PROBLEM TO WORK ON:
The expected output is the first line of the data below and every line after it, up to and including the line containing "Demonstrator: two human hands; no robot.", each reproduced exactly.

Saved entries

● ● ●

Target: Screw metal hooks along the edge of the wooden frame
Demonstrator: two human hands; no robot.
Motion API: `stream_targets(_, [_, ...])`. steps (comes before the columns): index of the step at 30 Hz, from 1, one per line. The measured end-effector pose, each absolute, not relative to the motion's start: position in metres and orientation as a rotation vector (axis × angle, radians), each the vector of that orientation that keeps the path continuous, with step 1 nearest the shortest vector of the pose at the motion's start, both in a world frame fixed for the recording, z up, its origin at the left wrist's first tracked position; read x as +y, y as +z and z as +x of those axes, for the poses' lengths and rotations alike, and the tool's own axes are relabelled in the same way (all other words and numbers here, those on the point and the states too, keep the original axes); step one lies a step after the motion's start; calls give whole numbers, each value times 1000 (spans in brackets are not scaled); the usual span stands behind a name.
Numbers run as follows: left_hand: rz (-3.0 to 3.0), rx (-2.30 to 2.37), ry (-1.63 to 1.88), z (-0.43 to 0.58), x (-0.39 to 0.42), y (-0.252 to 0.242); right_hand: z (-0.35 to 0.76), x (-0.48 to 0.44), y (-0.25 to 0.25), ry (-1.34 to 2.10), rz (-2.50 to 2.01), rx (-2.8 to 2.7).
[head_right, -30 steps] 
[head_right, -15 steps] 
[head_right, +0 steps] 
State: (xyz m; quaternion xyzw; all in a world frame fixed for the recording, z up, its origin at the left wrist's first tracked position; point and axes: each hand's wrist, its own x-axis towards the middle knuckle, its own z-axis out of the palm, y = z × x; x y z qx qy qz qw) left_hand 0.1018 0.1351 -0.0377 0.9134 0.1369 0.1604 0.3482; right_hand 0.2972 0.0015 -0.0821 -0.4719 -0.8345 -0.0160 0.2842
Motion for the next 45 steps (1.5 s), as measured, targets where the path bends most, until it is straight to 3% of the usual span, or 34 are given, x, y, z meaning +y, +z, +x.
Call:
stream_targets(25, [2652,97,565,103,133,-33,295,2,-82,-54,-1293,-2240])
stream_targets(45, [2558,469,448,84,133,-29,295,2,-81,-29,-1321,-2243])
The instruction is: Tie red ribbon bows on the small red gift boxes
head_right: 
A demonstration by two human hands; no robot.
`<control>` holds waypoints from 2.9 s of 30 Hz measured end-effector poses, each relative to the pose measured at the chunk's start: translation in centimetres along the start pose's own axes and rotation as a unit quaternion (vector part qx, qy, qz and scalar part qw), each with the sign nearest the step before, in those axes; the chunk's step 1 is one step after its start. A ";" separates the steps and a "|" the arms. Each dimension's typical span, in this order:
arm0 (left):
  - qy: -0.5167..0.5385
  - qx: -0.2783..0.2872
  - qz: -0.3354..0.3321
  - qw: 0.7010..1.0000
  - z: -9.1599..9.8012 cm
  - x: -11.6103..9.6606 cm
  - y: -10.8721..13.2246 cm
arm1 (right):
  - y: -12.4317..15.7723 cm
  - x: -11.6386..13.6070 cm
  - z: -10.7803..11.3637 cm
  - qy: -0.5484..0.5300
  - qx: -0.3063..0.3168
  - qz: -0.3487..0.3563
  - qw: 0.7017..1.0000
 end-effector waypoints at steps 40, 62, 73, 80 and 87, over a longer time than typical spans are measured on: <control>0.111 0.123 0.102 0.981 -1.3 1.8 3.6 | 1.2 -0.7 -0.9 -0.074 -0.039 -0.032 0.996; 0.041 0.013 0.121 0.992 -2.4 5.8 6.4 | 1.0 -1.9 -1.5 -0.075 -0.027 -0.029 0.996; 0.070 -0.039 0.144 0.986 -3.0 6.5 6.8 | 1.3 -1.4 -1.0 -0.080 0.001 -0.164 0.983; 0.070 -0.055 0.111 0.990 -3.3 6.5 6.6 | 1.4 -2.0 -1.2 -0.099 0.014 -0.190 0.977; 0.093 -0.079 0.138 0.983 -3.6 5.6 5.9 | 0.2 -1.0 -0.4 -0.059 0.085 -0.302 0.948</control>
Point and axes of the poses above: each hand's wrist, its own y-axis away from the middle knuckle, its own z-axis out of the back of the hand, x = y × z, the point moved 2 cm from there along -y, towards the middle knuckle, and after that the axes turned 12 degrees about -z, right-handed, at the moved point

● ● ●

PROBLEM SOLUTION:
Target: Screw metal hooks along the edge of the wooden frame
Demonstrator: two human hands; no robot.

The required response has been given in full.